Return the complete listing that follows, with each line reproduced exactly.

:::::

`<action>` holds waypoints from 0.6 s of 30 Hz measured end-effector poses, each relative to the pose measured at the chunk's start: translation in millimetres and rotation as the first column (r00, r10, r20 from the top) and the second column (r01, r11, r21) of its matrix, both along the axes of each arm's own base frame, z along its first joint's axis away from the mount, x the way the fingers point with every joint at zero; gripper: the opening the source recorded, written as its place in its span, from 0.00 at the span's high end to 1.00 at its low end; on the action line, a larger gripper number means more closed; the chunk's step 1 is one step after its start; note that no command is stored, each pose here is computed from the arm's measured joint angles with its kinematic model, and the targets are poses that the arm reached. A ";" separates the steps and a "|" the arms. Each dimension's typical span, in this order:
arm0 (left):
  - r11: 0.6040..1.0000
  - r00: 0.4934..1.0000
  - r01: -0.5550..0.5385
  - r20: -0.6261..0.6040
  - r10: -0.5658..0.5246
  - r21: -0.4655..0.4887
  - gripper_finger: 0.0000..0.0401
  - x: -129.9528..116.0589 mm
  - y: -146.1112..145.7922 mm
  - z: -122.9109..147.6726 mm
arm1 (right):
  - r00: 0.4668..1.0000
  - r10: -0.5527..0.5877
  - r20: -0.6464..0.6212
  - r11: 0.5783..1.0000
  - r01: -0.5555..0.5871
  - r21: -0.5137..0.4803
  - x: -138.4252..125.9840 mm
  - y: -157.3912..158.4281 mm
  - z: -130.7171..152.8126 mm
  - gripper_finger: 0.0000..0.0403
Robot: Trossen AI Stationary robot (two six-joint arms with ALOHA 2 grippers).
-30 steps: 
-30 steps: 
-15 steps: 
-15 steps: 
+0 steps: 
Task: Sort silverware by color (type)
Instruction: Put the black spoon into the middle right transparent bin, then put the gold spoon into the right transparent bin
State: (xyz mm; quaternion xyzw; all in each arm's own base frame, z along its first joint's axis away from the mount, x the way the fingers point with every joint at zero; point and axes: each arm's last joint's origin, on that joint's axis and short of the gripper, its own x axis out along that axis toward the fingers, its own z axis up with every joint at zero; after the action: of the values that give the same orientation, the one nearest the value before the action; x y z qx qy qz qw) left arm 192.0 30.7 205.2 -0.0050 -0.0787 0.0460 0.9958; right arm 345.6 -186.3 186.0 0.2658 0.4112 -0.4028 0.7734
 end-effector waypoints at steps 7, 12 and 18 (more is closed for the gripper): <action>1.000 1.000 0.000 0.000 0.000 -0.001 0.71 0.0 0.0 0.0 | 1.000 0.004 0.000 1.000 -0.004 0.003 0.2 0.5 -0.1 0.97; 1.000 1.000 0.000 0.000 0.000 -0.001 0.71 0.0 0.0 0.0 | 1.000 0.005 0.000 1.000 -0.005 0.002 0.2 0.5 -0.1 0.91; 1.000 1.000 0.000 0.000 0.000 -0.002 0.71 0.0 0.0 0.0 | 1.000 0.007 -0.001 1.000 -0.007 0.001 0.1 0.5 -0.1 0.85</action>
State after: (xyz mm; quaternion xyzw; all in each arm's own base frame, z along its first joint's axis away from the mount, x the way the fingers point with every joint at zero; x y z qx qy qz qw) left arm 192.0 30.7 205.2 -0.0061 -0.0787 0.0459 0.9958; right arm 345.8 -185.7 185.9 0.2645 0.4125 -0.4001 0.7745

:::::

■ ANSWER SPACE
`<action>` holds waypoints from 0.6 s of 30 Hz measured end-effector poses, each relative to the pose measured at the chunk's start: translation in millimetres and rotation as the first column (r00, r10, r20 from the top) and the second column (r01, r11, r21) of its matrix, both along the axes of each arm's own base frame, z along its first joint's axis away from the mount, x the way the fingers point with every joint at zero; gripper: the opening the source recorded, written as its place in its span, from 0.00 at the span's high end to 1.00 at its low end; on the action line, a larger gripper number means more closed; the chunk's step 1 is one step after its start; note that no command is stored, each pose here is computed from the arm's measured joint angles with its kinematic model, and the targets are poses that the arm reached. A ";" separates the steps and a "|" the arms. Each dimension's typical span, in this order:
arm0 (left):
  - r11: 0.6040..1.0000
  - r00: 0.4934..1.0000
  - r01: -0.5550..0.5385
  - r20: -0.6261..0.6040
  - r10: -0.5658..0.5246
  - r21: -0.4655..0.4887
  - gripper_finger: 0.0000..0.0401
  - x: -129.9528..116.0589 mm
  - y: -146.1112..145.7922 mm
  - z: -122.9109..147.6726 mm
arm1 (right):
  - r00: 0.4668..1.0000
  - r10: -0.5527..0.5877
  - r20: -0.6464..0.6212
  - r11: 0.5783..1.0000
  - r01: -0.5555..0.5871
  - r21: -0.5137..0.4803
  - x: -138.4252..125.9840 mm
  - y: -157.3912..158.4281 mm
  - z: -130.7171..152.8126 mm
  - gripper_finger: 0.0000..0.0403
Robot: Trossen AI Stationary robot (two six-joint arms with ALOHA 2 grippers).
-30 steps: 
-30 steps: 
-15 steps: 
-15 steps: 
+0 steps: 
Task: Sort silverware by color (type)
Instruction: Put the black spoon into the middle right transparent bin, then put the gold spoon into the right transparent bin
State: (xyz mm; quaternion xyzw; all in each arm's own base frame, z along its first joint's axis away from the mount, x the way the fingers point with every joint at zero; point and axes: each arm's last joint's origin, on that joint's axis and short of the gripper, its own x axis out along that axis toward the fingers, its own z axis up with every joint at zero; after the action: of the values that give the same orientation, the one nearest the value before the action; x y z qx qy qz qw) left arm 192.0 30.7 205.2 -0.0050 -0.0787 0.0460 0.9958; right arm 345.6 -186.3 186.0 0.2658 0.4112 -0.4028 0.7734
 end-effector waypoints at steps 7, 12 and 18 (more is closed for the gripper): <action>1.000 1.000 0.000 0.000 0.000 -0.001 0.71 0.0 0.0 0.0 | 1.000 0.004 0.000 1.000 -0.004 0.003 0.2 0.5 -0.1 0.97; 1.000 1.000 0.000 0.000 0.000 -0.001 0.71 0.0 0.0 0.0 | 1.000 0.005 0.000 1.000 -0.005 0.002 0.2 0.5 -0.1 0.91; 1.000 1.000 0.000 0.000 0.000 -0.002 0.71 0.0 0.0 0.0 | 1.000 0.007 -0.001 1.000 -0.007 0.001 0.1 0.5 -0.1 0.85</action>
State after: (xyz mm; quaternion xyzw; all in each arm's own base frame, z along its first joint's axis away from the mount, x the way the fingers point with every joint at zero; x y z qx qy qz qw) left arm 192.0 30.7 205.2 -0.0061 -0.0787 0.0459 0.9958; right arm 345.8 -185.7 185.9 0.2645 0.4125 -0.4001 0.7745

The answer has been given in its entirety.